4. No Distinction Between STCG & LTCG: The old concepts of Short-Term (held less than 3 years) and Long-Term (held for 3 years or more) capital gains for tax purposes no longer exist for debt funds under the new regime.
How are Equity Mutual Funds Treated?
Equity-Oriented Funds (funds investing at least 65% in Indian equities) still have special tax rates. They are treated as equity investments.
STCG (Held < 12 months): Gains taxed at 15% sold before July 23, 2024 and 20% if sold after July 23, 2024.
LTCG (Held >= 12 months): Gains up to Rs 1.25 lakh during FY25 are tax-free. Gains exceeding Rs 1.25 lakh are taxed at 10% if sold before July 23, 2025 and 12.5% if sold after July 23, 2024.
What If You Bought Before April 2023 and Sold During FY 2024-25?
You get the benefit of the old tax rules, but only if you held the units for more than 3 years.
Holding Period More than 3 Years (Long-Term): Your gain is Long-Term Capital Gain (LTCG) and is taxed at 20% on the indexed gain.
For example: Bought in January 2020 for Rs 1,00,000. Sold in May 2024 (FY 2024-25) for Rs 1,50,000. Indexed Cost (approx) = Rs 1,00,000 (CII 2024-25 / CII 2019-20). If indexed cost is Rs 1,20,000, taxable gain = Rs 30,000. Tax = 20% of Rs 30,000 = Rs 6,000 + cess.
Holding Period Less than 3 Years (Short-Term): Your gain is Short-Term Capital Gain (STCG). Added to your total income and taxed as per your slab rate (5%/20%/30% + cess). No special rate.
What If You Bought After April 2023 and Sold in FY 2024-25?
The new rules apply strictly. Holding period does not matter. Your entire profit (sale price minus purchase price, minus any exit load) is added to your total income. It is taxed as per your applicable income tax slab rate (5%/20%/30% + cess).
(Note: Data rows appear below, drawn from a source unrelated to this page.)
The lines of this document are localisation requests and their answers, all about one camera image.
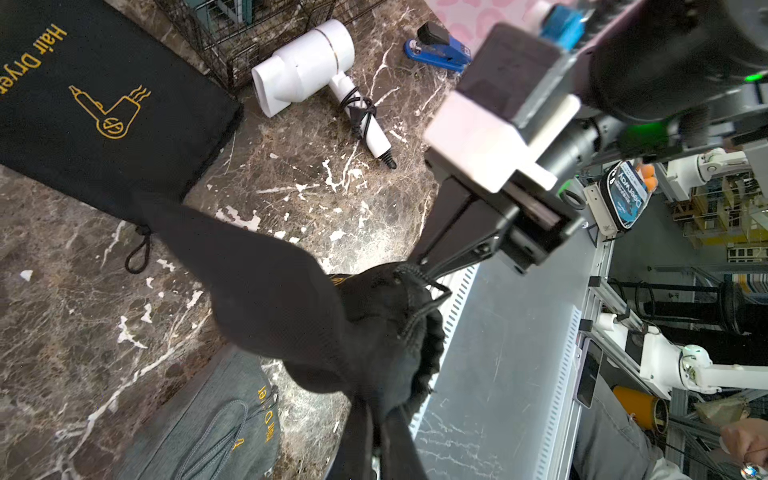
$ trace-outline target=robotic arm
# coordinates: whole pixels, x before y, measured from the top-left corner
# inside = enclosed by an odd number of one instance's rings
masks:
[[[629,329],[615,320],[615,314],[602,313],[595,327],[624,350]],[[671,398],[672,388],[707,394],[722,387],[768,389],[768,367],[716,364],[704,348],[674,345],[656,326],[643,334],[642,346],[639,376],[662,399]]]
[[[707,144],[708,102],[768,71],[759,9],[747,0],[645,0],[583,58],[496,25],[425,132],[425,161],[441,187],[409,260],[441,276],[501,250],[524,273],[581,225],[554,194],[579,167],[605,154],[659,162],[718,146]],[[576,95],[580,66],[588,80]],[[574,119],[582,102],[600,112]],[[670,119],[679,134],[667,136]],[[627,131],[637,137],[638,125],[662,121],[649,130],[663,131],[664,145],[641,135],[627,146]],[[765,136],[766,124],[743,128]]]
[[[747,170],[750,163],[742,151],[726,153],[714,148],[704,154],[679,158],[667,165],[667,182],[678,200],[689,200],[690,189],[706,184],[715,176]]]

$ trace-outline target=grey drawstring bag
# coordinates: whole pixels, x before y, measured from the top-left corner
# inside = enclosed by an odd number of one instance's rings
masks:
[[[259,357],[227,346],[137,432],[115,478],[262,478],[280,445],[277,399]]]

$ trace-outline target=stapler
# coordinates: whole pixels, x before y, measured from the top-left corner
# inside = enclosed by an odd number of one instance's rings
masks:
[[[419,27],[416,37],[405,44],[406,55],[413,60],[459,73],[472,61],[469,48],[435,22]]]

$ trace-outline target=black drawstring bag
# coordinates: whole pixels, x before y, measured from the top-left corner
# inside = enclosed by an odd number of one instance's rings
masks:
[[[181,202],[242,106],[102,0],[0,0],[0,163],[138,226],[138,191]],[[142,247],[144,263],[129,260]]]
[[[137,202],[152,230],[210,291],[225,337],[249,353],[283,360],[304,389],[349,398],[326,480],[374,480],[374,455],[382,480],[427,480],[408,424],[440,368],[445,334],[438,308],[450,290],[410,263],[329,279],[291,243],[151,195],[139,194]],[[440,295],[433,299],[427,286]]]
[[[280,445],[278,397],[260,357],[226,346],[141,426],[113,478],[265,478]]]

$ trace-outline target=smartphone
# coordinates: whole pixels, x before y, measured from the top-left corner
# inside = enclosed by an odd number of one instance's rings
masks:
[[[598,383],[600,365],[603,362],[603,349],[587,337],[581,349],[581,372],[578,387],[576,388],[576,400],[583,406],[592,407],[594,387]]]
No indexation benefit is available.
For example, you bought in June 2023 for Rs 1,00,000. Sold in February 2025 for Rs 1,10,000. Profit = Rs 10,000. If your total income (including this Rs 10,000) falls in the 30% slab, tax on this gain = 30% of Rs 10,000 = Rs 3,000 + cess.
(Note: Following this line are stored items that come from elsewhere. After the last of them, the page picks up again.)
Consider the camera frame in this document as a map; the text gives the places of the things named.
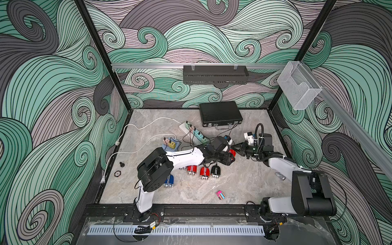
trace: red wire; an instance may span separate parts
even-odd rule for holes
[[[158,222],[161,222],[161,217],[159,217],[156,213],[152,213],[152,214],[155,214],[158,217],[158,219],[159,219]]]

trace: wall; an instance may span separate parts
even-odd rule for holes
[[[304,62],[392,156],[392,5],[388,3],[375,0],[332,10]],[[333,223],[342,243],[391,244],[392,183],[324,99],[318,96],[305,111],[294,111],[282,96],[273,115],[294,159],[326,171],[346,190],[348,209],[341,221]],[[340,217],[344,194],[334,180],[331,185]]]
[[[0,2],[0,241],[69,244],[126,111],[73,0]]]
[[[102,29],[112,62],[240,64],[294,60],[324,1],[86,0],[86,5]],[[239,107],[267,108],[281,71],[251,70],[247,85],[227,87],[184,85],[182,70],[117,72],[133,107],[197,107],[234,100]]]

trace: vent grille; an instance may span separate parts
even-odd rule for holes
[[[137,235],[137,225],[116,225],[116,235]],[[87,235],[113,235],[113,225],[92,225]],[[160,225],[149,235],[177,236],[264,236],[263,226],[259,225]]]

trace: marble floor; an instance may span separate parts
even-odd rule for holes
[[[256,125],[262,123],[264,132],[273,137],[275,151],[284,153],[266,110],[241,110],[240,112],[243,123],[235,127],[230,134],[235,143],[243,142],[243,133],[254,132]],[[213,127],[203,128],[199,110],[136,109],[130,123],[141,128],[159,117],[174,118],[179,122],[187,120],[199,130],[201,129],[207,137],[214,137],[221,132]],[[182,139],[185,133],[178,126],[177,122],[169,119],[159,119],[142,130],[128,126],[119,151],[137,151],[147,139],[156,134],[174,134],[178,139]],[[163,137],[154,137],[137,153],[119,153],[117,155],[100,203],[133,202],[139,191],[134,190],[134,185],[138,180],[136,167],[155,148],[162,145]],[[119,162],[125,163],[125,166],[120,167]],[[221,168],[220,179],[201,180],[199,172],[202,166],[198,166],[198,173],[195,176],[187,175],[185,170],[173,170],[171,174],[174,176],[174,187],[161,187],[156,190],[153,202],[165,204],[245,204],[246,201],[260,203],[263,197],[282,197],[291,194],[291,182],[281,181],[273,169],[260,162],[247,160],[245,157],[237,155],[235,162],[230,166],[220,163],[218,165]],[[114,176],[114,172],[117,170],[121,171],[119,177]],[[219,190],[225,194],[225,199],[218,199],[215,193]]]

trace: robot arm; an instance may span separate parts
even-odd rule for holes
[[[186,151],[165,152],[161,147],[156,148],[137,167],[140,189],[136,206],[139,212],[143,213],[152,207],[155,190],[163,185],[173,169],[211,161],[224,165],[234,162],[233,155],[225,151],[231,142],[230,138],[218,136],[211,144],[198,145]]]
[[[300,216],[333,216],[336,214],[335,200],[325,172],[299,167],[294,160],[274,152],[272,136],[245,133],[245,142],[231,148],[241,156],[255,157],[266,166],[277,170],[292,182],[291,196],[264,198],[263,213],[286,213]]]
How to Show Debt Mutual Funds in ITR-2 and ITR-3?
Gains from debt mutual funds (whether under old or new rules) are always treated as 'Capital Gains" for individual investors. They are not considered 'Business Income" unless you are professionally trading mutual funds (which is rare for typical investors).
Reporting in ITR-2 and ITR-3:
1. Find Schedule CG (Capital Gains): Both ITR-2 and ITR-3 have a dedicated 'Schedule CG" to report capital gains from assets like mutual funds, stocks, property.
Listed Securities (Shares, Mutual Funds etc.): Report gains from debt mutual funds.
Differentiate STCG and LTCG (Based on Purchase Date & Holding Period):
Column 5a (STCG – Listed Securities): Report gains from debt funds sold within 3 years of purchase (if bought before April 2023) or gains from all debt funds bought after April 2023 (as they are effectively STCG under tax law now).
Column 5b (LTCG – Listed Securities): Report gains only from debt funds bought before April 1, 2023, and held for more than 3 years (eligible for 20% with indexation).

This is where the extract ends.